_WHAT TO WORK ON_
The expected response is a copy of every line in the entries below that includes the word "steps".

_PROVIDED ENTRIES_
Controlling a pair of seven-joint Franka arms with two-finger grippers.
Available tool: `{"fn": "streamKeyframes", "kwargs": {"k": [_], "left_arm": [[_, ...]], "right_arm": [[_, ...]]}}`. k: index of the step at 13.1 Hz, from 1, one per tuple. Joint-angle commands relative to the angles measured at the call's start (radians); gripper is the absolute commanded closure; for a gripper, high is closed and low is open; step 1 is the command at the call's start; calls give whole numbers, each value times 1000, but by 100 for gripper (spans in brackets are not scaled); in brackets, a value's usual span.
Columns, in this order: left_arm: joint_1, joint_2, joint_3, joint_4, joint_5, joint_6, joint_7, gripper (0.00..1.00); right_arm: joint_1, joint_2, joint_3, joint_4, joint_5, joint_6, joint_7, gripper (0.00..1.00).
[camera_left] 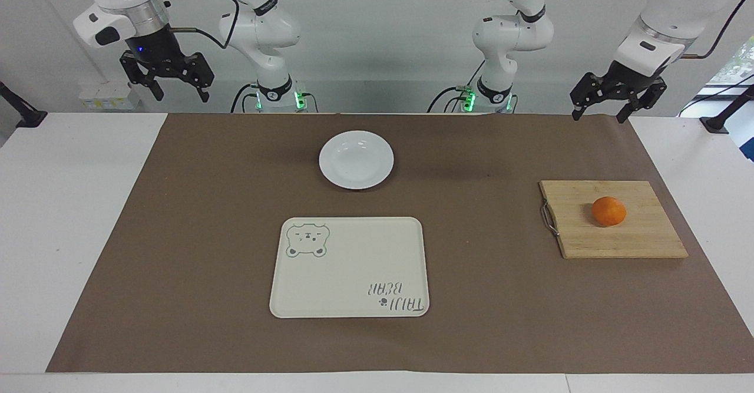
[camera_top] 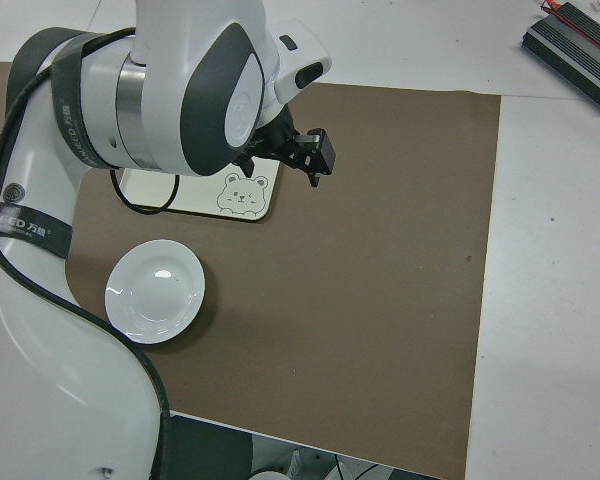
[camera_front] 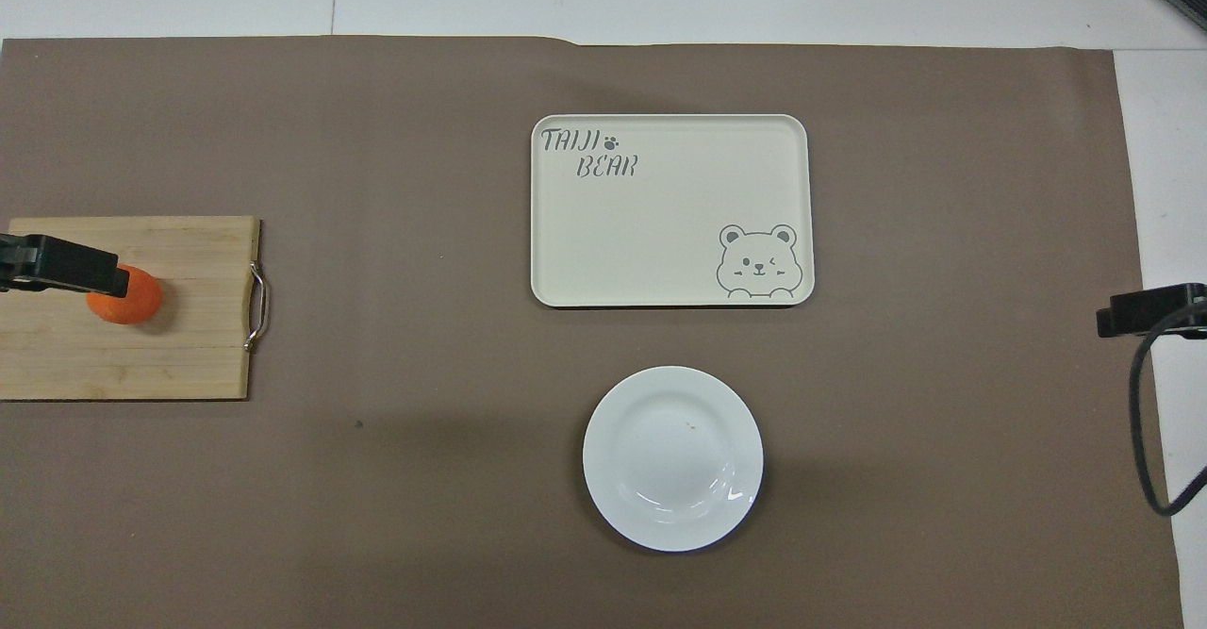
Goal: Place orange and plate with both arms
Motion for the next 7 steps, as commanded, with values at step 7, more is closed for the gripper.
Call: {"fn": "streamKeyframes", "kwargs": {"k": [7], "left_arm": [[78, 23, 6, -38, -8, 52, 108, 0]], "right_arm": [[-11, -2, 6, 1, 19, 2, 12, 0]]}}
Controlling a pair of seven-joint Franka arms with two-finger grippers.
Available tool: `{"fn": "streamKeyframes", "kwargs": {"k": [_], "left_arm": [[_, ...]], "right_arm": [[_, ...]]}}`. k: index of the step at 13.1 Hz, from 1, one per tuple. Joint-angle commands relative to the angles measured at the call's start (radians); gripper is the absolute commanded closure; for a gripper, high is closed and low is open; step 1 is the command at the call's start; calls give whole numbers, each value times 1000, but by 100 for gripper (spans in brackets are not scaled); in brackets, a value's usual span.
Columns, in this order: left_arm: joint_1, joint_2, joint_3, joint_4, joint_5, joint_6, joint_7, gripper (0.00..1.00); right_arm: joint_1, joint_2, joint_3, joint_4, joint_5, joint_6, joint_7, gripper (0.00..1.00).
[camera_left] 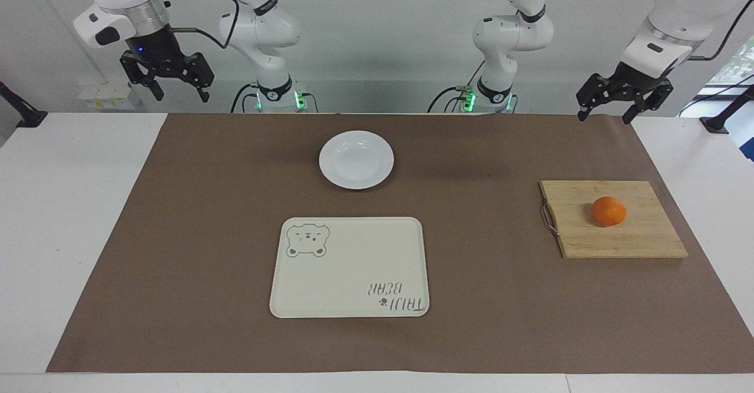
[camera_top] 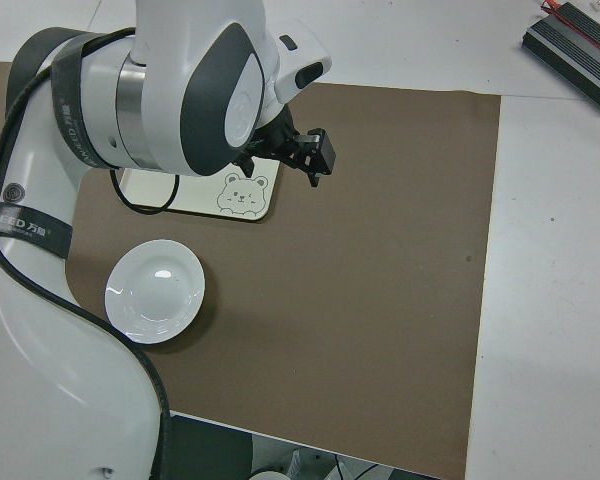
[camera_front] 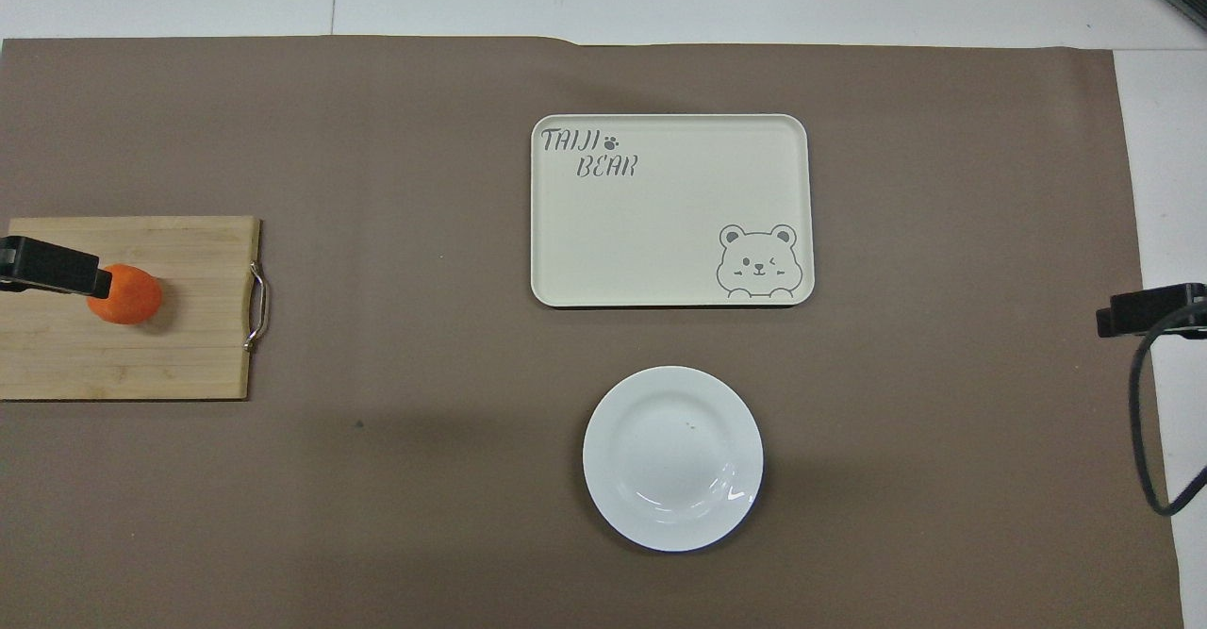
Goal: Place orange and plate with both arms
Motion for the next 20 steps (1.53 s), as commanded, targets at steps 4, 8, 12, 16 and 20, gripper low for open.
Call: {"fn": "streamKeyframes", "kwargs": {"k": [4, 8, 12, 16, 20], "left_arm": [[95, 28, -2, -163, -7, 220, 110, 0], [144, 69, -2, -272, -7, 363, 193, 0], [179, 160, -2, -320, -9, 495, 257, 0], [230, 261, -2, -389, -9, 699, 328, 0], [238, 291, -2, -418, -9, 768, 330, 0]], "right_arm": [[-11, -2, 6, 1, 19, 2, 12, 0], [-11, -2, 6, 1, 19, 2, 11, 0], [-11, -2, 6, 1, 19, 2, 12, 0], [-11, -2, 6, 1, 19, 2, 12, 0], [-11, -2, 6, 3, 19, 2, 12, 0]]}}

_RESPONSE FOR THIS EXERCISE_
Motion for the next 7 steps, as commanded, with values at step 7, more is closed for the gripper.
Motion for the next 20 steps (1.53 s), as commanded, targets at steps 4, 8, 12, 16 and 20, gripper low for open.

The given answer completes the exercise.